Look through the listing below, find every line with the string "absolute", and copy it.
LISTED ENTRIES below:
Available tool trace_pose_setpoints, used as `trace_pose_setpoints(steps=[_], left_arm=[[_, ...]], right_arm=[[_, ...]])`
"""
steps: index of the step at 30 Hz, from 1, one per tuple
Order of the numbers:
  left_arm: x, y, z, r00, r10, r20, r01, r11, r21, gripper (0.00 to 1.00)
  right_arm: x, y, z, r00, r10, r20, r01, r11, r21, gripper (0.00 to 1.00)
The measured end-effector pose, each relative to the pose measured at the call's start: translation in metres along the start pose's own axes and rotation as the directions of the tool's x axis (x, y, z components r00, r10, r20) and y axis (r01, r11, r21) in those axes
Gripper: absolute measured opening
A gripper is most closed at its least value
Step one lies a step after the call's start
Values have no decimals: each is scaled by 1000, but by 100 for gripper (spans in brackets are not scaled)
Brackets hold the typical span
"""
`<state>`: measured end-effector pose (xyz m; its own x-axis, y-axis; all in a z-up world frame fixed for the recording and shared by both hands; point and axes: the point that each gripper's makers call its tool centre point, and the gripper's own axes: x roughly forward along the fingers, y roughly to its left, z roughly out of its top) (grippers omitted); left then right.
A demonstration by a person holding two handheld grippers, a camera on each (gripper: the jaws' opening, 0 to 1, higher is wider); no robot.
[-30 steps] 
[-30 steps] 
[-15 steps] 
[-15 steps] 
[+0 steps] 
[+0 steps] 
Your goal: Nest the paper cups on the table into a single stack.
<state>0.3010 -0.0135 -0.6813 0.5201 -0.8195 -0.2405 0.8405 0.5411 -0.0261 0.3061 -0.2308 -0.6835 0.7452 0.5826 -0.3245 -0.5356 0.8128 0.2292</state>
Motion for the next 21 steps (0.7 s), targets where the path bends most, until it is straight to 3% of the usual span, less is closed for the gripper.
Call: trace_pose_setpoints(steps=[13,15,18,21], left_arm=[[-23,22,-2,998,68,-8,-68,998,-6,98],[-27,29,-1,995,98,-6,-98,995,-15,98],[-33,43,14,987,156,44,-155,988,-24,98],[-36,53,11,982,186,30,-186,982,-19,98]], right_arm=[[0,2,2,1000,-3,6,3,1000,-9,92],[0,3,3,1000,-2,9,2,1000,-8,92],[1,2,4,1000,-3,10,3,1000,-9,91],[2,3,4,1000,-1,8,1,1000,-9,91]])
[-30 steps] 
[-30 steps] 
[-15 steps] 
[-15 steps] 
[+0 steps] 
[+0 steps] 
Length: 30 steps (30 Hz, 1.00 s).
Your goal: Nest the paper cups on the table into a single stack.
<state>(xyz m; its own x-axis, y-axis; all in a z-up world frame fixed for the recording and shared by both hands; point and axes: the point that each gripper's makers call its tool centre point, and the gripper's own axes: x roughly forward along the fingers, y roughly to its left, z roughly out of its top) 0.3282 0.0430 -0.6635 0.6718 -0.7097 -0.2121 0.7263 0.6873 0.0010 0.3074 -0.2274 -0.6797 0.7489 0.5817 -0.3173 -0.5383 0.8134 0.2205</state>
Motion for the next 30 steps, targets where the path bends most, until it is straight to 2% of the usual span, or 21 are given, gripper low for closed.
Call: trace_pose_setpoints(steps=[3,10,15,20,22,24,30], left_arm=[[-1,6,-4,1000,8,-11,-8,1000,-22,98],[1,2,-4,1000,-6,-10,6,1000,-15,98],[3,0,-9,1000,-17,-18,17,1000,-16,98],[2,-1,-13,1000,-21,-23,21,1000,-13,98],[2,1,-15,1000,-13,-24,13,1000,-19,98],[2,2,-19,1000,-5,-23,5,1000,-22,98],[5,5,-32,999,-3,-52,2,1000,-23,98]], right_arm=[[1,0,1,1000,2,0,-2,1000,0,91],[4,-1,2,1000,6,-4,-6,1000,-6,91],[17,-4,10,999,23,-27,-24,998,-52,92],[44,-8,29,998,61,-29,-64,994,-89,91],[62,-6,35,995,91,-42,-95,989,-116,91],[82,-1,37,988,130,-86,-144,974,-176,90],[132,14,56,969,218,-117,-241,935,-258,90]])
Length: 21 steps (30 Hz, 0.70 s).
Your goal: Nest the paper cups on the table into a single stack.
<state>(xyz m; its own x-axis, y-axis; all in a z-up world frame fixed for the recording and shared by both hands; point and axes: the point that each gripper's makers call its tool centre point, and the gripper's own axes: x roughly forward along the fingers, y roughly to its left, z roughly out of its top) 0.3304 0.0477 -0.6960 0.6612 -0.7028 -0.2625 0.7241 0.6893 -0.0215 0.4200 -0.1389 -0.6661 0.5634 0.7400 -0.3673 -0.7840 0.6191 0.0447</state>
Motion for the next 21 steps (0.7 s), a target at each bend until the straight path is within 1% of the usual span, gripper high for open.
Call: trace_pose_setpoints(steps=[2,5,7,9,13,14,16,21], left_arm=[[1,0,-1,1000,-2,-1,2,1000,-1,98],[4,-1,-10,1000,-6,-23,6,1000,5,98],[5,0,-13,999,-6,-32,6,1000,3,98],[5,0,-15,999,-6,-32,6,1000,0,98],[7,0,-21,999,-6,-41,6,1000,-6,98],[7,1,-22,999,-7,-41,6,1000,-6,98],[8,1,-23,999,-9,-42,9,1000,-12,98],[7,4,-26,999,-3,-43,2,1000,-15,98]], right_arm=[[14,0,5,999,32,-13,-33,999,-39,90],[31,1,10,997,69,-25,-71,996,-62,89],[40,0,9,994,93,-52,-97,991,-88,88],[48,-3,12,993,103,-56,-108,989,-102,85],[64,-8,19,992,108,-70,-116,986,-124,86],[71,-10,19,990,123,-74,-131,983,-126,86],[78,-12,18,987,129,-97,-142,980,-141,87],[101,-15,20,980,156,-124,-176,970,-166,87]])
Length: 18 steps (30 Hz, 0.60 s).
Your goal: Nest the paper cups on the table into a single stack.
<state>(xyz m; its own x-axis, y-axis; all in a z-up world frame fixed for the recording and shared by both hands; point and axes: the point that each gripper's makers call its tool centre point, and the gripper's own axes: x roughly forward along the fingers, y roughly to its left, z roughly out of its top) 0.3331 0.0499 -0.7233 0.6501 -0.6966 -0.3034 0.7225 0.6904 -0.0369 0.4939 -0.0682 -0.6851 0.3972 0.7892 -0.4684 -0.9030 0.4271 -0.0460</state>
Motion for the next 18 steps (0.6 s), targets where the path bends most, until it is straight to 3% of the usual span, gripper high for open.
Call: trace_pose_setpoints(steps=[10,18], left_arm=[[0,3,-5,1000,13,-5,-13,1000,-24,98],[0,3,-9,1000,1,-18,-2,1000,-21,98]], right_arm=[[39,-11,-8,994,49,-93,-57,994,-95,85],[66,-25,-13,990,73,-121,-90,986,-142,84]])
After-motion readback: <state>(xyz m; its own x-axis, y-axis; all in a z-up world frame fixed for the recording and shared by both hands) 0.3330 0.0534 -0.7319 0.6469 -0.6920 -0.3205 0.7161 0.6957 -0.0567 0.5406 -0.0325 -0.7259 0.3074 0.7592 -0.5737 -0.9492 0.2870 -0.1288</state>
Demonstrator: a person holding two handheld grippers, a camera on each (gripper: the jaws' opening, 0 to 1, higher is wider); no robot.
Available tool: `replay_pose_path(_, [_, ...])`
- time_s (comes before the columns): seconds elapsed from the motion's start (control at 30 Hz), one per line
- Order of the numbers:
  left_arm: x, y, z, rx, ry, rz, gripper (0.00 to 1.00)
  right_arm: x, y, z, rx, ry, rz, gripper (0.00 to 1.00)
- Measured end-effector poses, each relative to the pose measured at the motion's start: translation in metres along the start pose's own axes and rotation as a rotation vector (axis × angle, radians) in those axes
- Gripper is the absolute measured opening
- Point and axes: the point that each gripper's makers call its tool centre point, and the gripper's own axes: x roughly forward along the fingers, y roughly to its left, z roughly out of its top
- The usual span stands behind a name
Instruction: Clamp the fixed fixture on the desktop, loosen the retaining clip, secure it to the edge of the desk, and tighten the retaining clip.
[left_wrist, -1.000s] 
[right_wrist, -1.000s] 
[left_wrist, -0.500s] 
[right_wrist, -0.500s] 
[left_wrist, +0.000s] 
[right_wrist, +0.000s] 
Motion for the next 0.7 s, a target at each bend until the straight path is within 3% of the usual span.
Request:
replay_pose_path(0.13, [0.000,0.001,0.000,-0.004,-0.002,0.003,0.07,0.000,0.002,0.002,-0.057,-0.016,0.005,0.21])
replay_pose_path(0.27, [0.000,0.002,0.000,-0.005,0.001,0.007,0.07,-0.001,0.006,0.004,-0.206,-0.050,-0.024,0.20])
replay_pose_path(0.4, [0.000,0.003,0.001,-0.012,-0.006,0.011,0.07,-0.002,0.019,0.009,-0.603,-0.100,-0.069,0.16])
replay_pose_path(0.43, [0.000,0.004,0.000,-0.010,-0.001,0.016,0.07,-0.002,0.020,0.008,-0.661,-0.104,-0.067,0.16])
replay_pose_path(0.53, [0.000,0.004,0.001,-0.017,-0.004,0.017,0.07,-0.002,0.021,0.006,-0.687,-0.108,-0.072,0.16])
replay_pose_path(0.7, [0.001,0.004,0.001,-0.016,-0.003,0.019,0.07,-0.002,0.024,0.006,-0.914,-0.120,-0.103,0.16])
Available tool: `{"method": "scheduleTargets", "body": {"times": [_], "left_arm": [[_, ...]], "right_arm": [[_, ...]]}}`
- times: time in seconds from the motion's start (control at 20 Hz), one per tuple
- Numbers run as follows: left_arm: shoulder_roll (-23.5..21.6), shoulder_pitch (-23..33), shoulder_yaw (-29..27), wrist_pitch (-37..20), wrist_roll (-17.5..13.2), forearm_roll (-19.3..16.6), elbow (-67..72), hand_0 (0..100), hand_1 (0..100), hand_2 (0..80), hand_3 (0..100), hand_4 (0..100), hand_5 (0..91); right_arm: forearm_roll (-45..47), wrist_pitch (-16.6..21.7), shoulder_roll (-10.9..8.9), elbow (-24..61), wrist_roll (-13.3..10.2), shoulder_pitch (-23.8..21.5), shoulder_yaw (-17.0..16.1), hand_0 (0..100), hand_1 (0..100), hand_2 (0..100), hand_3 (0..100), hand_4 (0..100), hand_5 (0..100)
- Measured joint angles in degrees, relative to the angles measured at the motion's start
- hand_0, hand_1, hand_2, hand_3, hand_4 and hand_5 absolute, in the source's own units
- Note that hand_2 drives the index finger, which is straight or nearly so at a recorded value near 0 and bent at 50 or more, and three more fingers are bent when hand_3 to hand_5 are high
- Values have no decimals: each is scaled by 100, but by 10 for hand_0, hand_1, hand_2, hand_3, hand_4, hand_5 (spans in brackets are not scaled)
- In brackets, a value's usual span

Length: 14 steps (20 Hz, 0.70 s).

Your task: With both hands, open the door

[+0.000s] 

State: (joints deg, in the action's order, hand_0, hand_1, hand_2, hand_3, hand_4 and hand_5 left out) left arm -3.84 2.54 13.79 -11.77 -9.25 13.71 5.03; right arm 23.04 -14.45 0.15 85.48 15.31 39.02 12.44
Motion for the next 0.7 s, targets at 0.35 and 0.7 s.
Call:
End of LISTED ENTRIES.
ANSWER FOR THIS EXERCISE>
Gripper: absolute measured opening
- Gripper is the absolute measured opening
- hand_0, hand_1, hand_2, hand_3, hand_4 and hand_5 absolute, in the source's own units

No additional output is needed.